Loyola Medicine, a member of Trinity Health, is a quaternary care system based in the western suburbs of Chicago that includes Loyola University Medical Center (LUMC), Gottlieb Memorial Hospital, MacNeal Hospital and convenient locations offering primary and specialty care services from 1,877 physicians throughout Cook, Will and DuPage counties. LUMC is a 547-licensed-bed hospital in Maywood that includes the William G. and Mary A. Ryan Center for Heart & Vascular Medicine, the Cardinal Bernardin Cancer Center, a Level 1 trauma center, Illinois's largest burn center, a certified comprehensive stroke center and a children’s hospital. Having delivered compassionate care for over 50 years, Loyola also trains the next generation of caregivers through its teaching affiliation with Loyola University Chicago’s Stritch School of Medicine and Marcella Niehoff School of Nursing. Gottlieb is a 247-licensed-bed community hospital in Melrose Park with 150 physician offices, an adult day care program, the Gottlieb Center for Fitness, the Loyola Center for Metabolic Surgery and Bariatric Care and the Loyola Cancer Care & Research at the Marjorie G. Weinberg Cancer Center at Melrose Park. MacNeal Hospital is a 374-bed teaching hospital in Berwyn with advanced inpatient and outpatient medical, surgical and psychiatric services, advanced diagnostics and treatments. MacNeal has a 12-bed acute rehabilitation unit, a 25-bed inpatient skilled nursing facility, and a 68-bed behavioral health program and community clinics. MacNeal has provided quality, patient-centered care to the near west suburbs since 1919.

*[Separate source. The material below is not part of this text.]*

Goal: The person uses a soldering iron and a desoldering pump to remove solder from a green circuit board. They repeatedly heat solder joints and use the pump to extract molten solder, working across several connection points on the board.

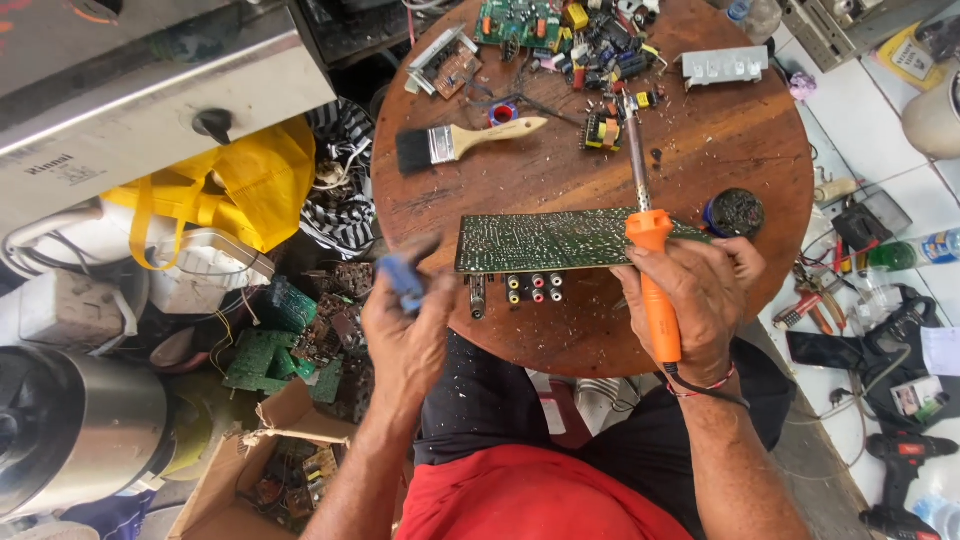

Trinity Health is one of the largest multi-institutional Catholic healthcare systems in the nation, serving diverse communities that include more than 30 million people across 22 states. Trinity Health includes 92 hospitals, as well as 109 continuing care locations that include PACE programs, senior living facilities and home care and hospice services. Its continuing care programs provide nearly 2.5 million visits annually. Based in Livonia, Mich., and with annual operating revenues of $18.3 billion and assets of $26.2 billion, the organization returns $1.1 billion to its communities annually in the form of charity care and other community benefit programs. Trinity employs about 129,000 colleagues, including 7,800 employed physicians and clinicians. Committed to those who are poor and underserved in its communities, Trinity is known for its focus on the country's aging population. As a single, unified ministry, the organization is the innovator of Senior Emergency Departments, the largest not-for-profit provider of home health care services—ranked by number of visits—in the nation, as well as the nation’s leading provider of PACE (Program of All Inclusive Care for the Elderly) based on the number of available programs.